Prediction and Experimental Validation of Path-Dependent Forming Limit Diagrams of VDIF Steel

Strains in most stamped parts are produced under non-proportional loading. Limit strains induced during forming are, therefore, path dependent. Experimental Forming Limit Diagrams (FLDs) are usually determined under proportional loading and are not applicable to most forming operations. Experimental results have shown that path dependent FLDs are different from those determined under proportional loading. A number of analytical methods have been used to predict FLDs under proportional loading.
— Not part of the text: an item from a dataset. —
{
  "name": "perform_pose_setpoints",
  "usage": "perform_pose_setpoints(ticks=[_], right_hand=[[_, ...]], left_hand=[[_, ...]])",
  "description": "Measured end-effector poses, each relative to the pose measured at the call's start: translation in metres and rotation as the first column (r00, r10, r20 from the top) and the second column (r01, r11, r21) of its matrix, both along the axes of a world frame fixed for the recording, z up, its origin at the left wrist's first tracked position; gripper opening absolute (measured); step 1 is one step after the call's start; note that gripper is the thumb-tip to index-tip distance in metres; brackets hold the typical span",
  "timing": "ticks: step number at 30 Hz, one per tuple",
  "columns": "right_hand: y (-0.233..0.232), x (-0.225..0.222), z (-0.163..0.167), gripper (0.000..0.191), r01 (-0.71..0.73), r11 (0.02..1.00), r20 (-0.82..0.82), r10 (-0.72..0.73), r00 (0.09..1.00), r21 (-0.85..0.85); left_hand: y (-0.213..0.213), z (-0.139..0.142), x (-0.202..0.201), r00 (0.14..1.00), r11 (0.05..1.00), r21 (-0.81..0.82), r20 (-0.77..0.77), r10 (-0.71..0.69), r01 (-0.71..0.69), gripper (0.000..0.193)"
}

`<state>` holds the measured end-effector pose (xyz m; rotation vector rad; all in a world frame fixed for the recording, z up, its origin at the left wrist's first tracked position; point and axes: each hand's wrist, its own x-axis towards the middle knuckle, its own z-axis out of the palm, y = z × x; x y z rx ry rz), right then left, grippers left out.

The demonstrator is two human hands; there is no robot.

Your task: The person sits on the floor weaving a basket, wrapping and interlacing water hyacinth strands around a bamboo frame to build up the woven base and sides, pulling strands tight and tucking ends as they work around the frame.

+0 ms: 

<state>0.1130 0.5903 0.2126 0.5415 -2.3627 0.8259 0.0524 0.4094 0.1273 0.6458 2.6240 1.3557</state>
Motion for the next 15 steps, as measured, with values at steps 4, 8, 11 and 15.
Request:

The authors have recently introduced a new method for predicting FLDs based on the theory of damage mechanics. The damage model was used successfully to predict proportional FLDs for VDIF steel and Al6111-T4. In this paper, the anisotropic damage model was used to predict non-proportional FLDs for VDIF steel. Experiments were conducted to validate model predictions by applying pre-stretch in plane strain followed by uniaxial and balanced biaxial tension. Model predictions showed that pre-stretch in plane strain increased the level of the FLDs in the biaxial stretch region. Also, pre-stretching was found to decrease the major uniaxial and to increase the major biaxial limit strains. Although experimental limit strains were found to be consistently lower than the predicted ones, the correlation between experimental results and model predictions was good. Pre-strain paths and levels used in this investigation did not result in significant changes to the FLDs of VDIF steel.